Что касается студентов, то им хозяин дома очень понравился, потому что, на их взгляд, в нем жил еще и третий человек — старый прожигатель жизни. И юноши почувствовали себя в его доме совершенно свободно, в особенности Жига Бернат, который после обеда решил даже слегка пофлиртовать. Он подсел к баронессе Маришке и попробовал завести с ней беседу. Поддерживать разговор всегда считалось в Венгрии неблагодарным занятием. Этим искусством не владели ни девушки, ни мужчины. Девушка, обладавшая красивыми глазами, предпочитала вести разговор с их помощью: она то поднимала, то вдруг потупляла их. Можно было и рассмеяться иногда, но так, чтобы не показать зубов, ибо это считалось неприличным. У мужчин в запасе были только две темы для разговора: о погоде и о том, «что вам сегодня приснилось?». Те остроумные диалоги, которые встречаются в романах, в действительности никогда не произносились. Они подобны деревьям на картинах Рафаэля, ведь таких деревьев природа тоже никогда не создавала!

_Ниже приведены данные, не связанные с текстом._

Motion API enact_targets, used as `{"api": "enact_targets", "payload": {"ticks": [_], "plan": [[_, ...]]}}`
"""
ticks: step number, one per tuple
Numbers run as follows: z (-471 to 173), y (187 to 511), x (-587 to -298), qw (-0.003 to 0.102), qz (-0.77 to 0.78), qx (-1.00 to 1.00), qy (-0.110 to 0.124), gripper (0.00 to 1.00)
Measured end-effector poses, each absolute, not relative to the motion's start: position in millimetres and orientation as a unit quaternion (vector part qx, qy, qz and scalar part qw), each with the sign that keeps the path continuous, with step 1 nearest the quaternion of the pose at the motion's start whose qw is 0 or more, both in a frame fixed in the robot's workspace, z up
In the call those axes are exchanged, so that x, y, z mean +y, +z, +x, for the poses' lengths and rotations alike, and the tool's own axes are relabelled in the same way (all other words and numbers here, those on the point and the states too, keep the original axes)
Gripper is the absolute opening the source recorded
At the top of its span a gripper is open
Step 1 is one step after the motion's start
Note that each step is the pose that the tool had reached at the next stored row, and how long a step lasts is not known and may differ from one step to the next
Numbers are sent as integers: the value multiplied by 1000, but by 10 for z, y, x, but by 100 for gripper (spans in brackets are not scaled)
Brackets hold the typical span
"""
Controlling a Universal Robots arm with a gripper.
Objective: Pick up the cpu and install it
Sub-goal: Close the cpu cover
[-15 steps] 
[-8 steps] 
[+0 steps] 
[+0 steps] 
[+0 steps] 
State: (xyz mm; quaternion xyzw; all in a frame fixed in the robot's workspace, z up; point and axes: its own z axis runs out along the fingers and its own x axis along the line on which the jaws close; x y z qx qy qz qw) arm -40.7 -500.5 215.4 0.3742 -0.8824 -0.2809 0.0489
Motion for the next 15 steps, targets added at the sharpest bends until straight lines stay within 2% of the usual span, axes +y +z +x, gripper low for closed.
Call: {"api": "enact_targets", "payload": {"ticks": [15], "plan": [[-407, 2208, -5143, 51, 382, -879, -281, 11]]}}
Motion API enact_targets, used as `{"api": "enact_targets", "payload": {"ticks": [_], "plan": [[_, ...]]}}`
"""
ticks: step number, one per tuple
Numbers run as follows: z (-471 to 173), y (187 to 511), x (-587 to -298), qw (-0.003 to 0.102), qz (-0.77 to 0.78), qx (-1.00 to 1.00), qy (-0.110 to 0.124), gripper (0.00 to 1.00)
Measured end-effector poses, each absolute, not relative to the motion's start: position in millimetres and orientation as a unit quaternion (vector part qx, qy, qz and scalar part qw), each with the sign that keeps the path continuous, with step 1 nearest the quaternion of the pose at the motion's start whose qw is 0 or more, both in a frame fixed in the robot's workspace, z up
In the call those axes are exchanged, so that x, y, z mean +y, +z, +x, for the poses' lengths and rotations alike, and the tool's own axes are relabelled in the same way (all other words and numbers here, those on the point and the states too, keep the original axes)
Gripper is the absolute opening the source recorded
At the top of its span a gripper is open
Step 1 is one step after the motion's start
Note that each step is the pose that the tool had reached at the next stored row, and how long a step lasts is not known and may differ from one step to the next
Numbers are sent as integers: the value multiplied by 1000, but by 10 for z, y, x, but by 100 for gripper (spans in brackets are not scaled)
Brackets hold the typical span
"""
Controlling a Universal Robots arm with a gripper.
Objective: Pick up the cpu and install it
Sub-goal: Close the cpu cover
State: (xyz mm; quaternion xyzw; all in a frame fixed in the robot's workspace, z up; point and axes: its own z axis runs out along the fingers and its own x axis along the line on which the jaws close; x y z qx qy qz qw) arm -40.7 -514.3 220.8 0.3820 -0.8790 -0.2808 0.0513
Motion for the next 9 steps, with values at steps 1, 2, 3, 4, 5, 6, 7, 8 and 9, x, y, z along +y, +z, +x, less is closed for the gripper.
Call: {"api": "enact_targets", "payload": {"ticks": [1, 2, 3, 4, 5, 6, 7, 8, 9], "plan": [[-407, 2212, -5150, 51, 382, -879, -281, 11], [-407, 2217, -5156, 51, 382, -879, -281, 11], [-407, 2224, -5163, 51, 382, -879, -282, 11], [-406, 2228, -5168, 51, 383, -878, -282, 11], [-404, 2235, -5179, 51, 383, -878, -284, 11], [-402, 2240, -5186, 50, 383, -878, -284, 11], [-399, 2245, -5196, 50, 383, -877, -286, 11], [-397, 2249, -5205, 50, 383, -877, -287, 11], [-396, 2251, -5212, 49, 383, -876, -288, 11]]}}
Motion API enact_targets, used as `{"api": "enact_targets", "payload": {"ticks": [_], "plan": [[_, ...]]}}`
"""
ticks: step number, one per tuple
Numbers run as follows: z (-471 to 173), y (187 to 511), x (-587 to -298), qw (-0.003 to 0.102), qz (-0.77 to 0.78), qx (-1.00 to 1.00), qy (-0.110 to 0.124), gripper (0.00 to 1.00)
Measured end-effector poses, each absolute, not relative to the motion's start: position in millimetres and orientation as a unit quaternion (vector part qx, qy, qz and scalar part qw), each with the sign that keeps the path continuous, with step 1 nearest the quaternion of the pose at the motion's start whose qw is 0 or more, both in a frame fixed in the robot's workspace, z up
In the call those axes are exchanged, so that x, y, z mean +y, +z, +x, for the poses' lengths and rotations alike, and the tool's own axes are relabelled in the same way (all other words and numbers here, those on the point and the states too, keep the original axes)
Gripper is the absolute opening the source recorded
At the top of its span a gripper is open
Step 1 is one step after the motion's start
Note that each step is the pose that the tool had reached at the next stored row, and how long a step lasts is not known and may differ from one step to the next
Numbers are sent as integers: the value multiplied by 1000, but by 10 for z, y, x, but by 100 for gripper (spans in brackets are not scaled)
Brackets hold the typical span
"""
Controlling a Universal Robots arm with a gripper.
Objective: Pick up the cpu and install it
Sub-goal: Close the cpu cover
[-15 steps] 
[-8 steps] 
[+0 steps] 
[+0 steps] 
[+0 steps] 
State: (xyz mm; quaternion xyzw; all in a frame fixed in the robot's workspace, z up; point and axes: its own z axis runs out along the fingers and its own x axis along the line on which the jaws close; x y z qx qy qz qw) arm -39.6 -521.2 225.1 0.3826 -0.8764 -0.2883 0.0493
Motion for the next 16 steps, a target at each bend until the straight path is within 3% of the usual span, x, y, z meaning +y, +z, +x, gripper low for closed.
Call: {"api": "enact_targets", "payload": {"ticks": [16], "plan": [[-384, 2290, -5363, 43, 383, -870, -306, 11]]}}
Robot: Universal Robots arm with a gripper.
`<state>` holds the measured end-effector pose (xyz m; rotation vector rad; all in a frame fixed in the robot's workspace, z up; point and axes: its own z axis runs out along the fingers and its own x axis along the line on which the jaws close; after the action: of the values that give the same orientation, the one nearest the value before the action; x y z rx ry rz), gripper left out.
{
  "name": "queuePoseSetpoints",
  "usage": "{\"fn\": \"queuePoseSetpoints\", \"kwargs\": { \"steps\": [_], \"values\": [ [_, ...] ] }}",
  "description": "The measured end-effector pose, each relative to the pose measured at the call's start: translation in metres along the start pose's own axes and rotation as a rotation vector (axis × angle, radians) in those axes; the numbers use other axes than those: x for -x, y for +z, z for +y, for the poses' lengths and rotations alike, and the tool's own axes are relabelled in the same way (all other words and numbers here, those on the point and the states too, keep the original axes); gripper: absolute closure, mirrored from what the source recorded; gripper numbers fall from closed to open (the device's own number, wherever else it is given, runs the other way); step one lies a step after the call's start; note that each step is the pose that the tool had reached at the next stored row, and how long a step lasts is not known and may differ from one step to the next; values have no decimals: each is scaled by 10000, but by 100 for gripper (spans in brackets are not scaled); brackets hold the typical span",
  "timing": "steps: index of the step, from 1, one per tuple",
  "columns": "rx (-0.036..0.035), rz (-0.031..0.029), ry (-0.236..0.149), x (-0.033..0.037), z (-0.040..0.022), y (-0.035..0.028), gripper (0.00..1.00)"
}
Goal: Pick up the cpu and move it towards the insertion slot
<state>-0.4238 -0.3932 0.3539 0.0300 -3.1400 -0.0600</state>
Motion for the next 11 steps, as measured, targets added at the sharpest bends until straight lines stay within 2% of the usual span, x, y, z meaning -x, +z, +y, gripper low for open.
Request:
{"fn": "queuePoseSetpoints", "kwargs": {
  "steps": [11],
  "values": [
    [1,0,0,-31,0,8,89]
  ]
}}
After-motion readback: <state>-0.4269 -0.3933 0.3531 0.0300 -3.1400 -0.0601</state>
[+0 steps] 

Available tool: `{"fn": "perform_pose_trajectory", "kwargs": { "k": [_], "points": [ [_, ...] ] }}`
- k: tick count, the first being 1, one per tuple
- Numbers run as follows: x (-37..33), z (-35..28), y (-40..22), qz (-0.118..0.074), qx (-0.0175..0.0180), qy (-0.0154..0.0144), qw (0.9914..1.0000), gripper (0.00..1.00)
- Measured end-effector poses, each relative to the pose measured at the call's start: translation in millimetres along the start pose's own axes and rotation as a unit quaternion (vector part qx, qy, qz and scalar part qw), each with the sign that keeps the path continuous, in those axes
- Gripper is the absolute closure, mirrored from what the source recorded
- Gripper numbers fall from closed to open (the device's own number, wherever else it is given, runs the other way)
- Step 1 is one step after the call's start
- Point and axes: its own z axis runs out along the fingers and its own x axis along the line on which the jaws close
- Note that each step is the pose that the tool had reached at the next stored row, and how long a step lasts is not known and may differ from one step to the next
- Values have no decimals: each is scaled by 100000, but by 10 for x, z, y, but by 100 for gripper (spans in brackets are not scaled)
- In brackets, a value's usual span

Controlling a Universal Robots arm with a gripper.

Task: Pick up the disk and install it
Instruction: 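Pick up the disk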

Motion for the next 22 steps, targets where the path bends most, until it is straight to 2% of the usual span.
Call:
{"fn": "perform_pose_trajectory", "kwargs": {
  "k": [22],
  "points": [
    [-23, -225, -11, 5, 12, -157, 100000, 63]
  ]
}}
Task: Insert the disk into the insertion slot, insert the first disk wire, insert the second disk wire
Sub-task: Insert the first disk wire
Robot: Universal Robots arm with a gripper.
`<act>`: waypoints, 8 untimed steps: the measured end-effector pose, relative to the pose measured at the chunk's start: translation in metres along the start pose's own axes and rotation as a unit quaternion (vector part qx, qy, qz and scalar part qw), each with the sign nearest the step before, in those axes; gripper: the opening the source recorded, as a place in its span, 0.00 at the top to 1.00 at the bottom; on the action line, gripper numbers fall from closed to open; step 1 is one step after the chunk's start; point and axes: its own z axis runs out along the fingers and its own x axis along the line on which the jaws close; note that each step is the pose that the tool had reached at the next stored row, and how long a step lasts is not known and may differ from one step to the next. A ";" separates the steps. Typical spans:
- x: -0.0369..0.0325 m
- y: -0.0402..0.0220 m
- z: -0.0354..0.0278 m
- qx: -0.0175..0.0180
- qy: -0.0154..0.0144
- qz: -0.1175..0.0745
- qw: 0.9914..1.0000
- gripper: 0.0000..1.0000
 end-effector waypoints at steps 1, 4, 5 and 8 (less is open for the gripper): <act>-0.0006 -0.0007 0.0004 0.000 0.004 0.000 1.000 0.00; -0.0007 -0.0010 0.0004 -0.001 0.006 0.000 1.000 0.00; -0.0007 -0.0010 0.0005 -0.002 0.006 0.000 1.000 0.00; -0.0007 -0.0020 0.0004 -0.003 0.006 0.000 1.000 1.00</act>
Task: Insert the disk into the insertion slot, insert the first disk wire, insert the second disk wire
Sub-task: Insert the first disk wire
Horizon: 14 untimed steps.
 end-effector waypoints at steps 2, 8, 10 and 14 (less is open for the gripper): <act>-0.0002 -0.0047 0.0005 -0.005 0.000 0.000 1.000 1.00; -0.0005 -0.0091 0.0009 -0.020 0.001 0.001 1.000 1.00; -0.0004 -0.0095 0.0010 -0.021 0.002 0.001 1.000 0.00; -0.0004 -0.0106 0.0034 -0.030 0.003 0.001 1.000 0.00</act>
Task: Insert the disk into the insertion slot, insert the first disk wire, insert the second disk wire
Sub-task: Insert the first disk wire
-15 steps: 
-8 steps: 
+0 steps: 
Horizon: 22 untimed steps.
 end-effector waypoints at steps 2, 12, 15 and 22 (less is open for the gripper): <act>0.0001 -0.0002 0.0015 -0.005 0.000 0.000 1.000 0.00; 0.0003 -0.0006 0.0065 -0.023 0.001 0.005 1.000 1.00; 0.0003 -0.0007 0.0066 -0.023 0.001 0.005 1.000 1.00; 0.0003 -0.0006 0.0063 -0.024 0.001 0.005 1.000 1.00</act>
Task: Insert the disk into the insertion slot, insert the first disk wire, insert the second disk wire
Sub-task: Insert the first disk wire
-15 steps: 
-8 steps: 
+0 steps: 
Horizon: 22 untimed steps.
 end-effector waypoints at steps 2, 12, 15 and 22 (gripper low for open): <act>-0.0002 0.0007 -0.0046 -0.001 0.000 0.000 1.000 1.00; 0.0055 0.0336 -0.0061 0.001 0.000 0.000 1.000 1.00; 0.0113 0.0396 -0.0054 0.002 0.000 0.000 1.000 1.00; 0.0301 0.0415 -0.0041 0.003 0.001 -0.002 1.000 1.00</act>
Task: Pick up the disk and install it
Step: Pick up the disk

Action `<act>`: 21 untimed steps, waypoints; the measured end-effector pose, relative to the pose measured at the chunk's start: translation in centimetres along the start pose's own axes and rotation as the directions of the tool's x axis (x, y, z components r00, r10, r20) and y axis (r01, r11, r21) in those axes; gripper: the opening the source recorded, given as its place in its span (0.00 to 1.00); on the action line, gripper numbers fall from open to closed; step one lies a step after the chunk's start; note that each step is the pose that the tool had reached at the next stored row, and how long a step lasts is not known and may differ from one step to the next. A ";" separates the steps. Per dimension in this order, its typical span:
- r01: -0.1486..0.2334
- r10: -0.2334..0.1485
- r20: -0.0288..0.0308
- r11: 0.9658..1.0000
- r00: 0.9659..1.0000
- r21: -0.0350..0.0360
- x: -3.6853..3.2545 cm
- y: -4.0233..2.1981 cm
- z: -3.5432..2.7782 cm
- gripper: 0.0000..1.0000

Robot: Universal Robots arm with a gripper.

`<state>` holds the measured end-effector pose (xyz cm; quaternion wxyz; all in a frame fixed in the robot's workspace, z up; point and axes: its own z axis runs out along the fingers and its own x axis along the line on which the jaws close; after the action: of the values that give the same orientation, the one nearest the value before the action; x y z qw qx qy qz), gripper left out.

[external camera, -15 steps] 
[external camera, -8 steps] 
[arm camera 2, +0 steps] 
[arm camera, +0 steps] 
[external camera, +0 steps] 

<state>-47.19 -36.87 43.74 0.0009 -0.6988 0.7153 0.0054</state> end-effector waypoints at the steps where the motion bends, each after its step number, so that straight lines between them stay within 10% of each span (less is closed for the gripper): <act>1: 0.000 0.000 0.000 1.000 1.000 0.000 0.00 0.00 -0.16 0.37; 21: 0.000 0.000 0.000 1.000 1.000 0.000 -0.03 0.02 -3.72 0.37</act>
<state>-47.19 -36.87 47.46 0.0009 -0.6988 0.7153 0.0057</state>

Молодые люди вообще беседовали редко (девушка получала возможность вдоволь наговориться лишь по выходе замуж), и разговор между ними был донельзя примитивен, то и дело наступали длинные паузы, нарушаемые вопросами, вроде: «О чем вы сейчас думаете, мадемуазель?» А та, вздрогнув, отвечала: «Угадайте». — «Ах, боже мой, если бы я мог знать!»

Молодой человек держал пряжу, а барышня сматывала ее в клубок. Такое занятие было уже первым шагом на пути к вратам «серьезных намерений». Юноша держал пряжу и смотрел на девушку. Забавно!

Разве могли они болтать так много, как нынешняя молодежь?! Они не смели обмениваться мыслями, говорить вслух о своих идеалах. Особенно это касалось девушек. Эти маленькие хитрые создания притворялись такими простушками, что казались овечками, неспособными и воды замутить. Но, как бы там ни было, замуж они все же выходили.

Сам Дёри часто поучал дочь:

— Говори, моя дорогая, как можно меньше, а еще лучше — совсем ничего не говори. Если ты не скажешь чего-либо, о чем, на твой взгляд, следовало бы упомянуть, у тебя еще будет случай поговорить об этом. А вот если ты сболтнешь то, о чем следовало бы промолчать, тут уж ничем делу не поможешь.

Однако на сей раз в виде исключения баронесса была разговорчива. Особый интерес она проявила к графу Бутлеру, весь облик которого носил на себе печать какой-то меланхолии.